Hoarding disorder affects emotions, thoughts and behavior. Signs and symptoms may include:
·         Persistent inability to part with any possession, regardless of its value
·         Excessive attachment to possessions, including discomfort letting others touch or borrow them or distress at the idea of letting an item go
·         Cluttered living spaces, making areas of the home unusable for the intended purpose, such as not being able to cook in the kitchen or use the bathroom to bathe
·         Keeping stacks of newspapers, magazines or junk mail
·         Letting food or trash build up to unusually excessive, unsanitary levels
·         Acquiring unneeded or seemingly useless items, such as trash or napkins from a restaurant
·         Difficulty managing daily activities because of procrastination and trouble making decisions
·         Moving items from one pile to another, without discarding anything
·         Difficulty organizing items, sometimes losing important items in the clutter
·         Shame or embarrassment
·         Limited or no social interactions
People with hoarding disorder typically save items because:
·         They believe these items will be needed or have value in the future
·         The items have important emotional significance — serving as a reminder of happier times or representing beloved people or pets
·         They feel safer when surrounded by the things they save
Hoarding disorder is different from collecting. People who have collections, such as stamps or model cars, deliberately search out specific items, categorize them and carefully display their collections. Although collections can be large, they aren’t usually cluttered and they don’t cause the distress and impairments that are part of hoarding disorder.
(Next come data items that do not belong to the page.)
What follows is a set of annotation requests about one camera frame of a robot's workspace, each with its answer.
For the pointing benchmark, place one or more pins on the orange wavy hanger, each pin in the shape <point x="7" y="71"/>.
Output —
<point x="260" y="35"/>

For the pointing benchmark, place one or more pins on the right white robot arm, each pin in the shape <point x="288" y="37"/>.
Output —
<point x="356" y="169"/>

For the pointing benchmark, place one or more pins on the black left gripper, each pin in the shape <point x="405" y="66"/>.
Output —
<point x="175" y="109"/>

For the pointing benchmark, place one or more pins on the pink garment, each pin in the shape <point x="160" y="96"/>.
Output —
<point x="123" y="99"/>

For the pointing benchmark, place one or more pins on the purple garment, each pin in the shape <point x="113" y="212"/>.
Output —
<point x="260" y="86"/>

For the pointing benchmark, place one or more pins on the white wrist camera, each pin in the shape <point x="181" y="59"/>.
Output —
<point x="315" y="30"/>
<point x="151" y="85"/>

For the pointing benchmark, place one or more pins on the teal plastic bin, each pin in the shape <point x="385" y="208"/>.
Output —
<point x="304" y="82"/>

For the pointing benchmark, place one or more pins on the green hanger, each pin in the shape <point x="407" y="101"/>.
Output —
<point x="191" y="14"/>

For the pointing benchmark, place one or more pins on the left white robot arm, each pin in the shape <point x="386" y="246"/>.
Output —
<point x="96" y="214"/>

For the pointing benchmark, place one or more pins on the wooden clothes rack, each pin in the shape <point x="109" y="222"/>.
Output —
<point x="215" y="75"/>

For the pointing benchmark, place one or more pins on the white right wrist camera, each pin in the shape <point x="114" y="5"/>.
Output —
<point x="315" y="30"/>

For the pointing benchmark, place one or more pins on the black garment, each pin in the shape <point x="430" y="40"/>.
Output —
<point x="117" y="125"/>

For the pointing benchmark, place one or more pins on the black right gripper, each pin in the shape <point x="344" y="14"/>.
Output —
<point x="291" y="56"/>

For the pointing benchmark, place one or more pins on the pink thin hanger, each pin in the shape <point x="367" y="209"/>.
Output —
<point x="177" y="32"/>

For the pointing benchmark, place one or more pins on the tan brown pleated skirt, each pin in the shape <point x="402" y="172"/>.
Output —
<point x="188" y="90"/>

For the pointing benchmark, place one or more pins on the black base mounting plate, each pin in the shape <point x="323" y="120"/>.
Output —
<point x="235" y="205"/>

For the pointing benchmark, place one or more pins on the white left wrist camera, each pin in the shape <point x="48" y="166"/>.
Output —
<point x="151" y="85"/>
Hoarding not only can create egress and ingress issues for evacuating occupants but also can delay fire crews entering the structure. Often, exits are blocked and rooms are filled to the ceiling with stacks of belongings that can easily fall over and entrap firefighters. Although firefighters may force open an inward-opening exterior door to enter, getting out through the same door may present a problem. Also, if a firefighter is in distress, accessing and removing him can be difficult. First responders have a double-edged sword to deal with—fire prevention and firefighter safety. Hoarding Cleanup Fairless Hills
Many fire departments are experiencing serious fires, injuries, and deaths as the result of compulsive hoarding behavior. The excessive accumulation of materials in homes poses a significant threat to firefighters fighting fires and responding to other emergencies in these homes and to residents and neighbors. Often, the local fire department will be contacted to help deal with this serious issue. Since studies suggest that between three and five percent of the population are compulsive hoarders, fire departments must become familiar with this issue and how to effectively handle it.